Dalam pandangan Dedi, penyelenggaraan Pilkada di Jabar sangat aman. Jika usulan penunjukan jenderal polisi sebagai Pj Gubernur didasarkan pada faktor keamanan dan kondusifitas, Polda Jabar diyakini sangat bisa menjaga stabilitas wilayah.
"Pilkada di Jabar kondusif, tidak ada penggulingan isu SARA (Suku, Agama, Ras dan Antar Golongan). Jangankan pilgub yang resistensinya rendah, pilkades juga aman," ucapnya.

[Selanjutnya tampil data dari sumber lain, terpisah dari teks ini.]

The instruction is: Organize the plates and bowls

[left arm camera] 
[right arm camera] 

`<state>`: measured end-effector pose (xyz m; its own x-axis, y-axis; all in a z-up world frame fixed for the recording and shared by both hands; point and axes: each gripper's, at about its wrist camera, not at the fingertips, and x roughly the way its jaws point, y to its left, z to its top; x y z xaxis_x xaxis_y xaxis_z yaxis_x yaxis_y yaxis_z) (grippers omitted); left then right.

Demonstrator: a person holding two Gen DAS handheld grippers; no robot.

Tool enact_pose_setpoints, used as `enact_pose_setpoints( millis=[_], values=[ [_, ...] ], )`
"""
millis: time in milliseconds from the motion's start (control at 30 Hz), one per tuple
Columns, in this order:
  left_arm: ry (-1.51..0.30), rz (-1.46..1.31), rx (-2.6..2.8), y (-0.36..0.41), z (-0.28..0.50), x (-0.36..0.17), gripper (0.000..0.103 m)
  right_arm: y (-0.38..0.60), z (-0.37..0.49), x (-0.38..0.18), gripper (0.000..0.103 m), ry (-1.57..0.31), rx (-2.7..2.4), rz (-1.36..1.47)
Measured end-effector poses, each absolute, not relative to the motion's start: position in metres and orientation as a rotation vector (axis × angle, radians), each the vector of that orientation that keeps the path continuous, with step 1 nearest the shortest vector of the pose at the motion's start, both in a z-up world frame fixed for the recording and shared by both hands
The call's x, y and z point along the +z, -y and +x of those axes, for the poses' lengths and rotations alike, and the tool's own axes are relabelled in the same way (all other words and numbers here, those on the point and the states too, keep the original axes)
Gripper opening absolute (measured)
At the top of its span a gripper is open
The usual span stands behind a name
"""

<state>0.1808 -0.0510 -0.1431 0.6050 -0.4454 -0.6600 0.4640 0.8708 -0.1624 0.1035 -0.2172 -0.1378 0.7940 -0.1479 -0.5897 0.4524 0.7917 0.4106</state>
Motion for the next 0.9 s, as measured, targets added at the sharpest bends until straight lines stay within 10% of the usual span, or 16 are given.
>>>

Diberitakan sebelumnya, Kementerian Dalam Negeri (Kemendagri) mengusulkan dua nama jenderal polisi sebagai pejabat gubernur di Jawa Barat dan Sumatera Utara untuk mengisi kekosongan gubernur yang habis masa jabatan. Namun Kemendagri masih menunggu persetujuan Presiden Jokowi.
Dua nama yang menjadi kandidat adalah Asops Polri Irjen Pol M. Iriawan sebagai pejabat gubernur Jawa Barat dan Kadiv Propam Polri Irjen Pol Martuani Sormin sebagai pejabat Gubernur Sumatera Utara.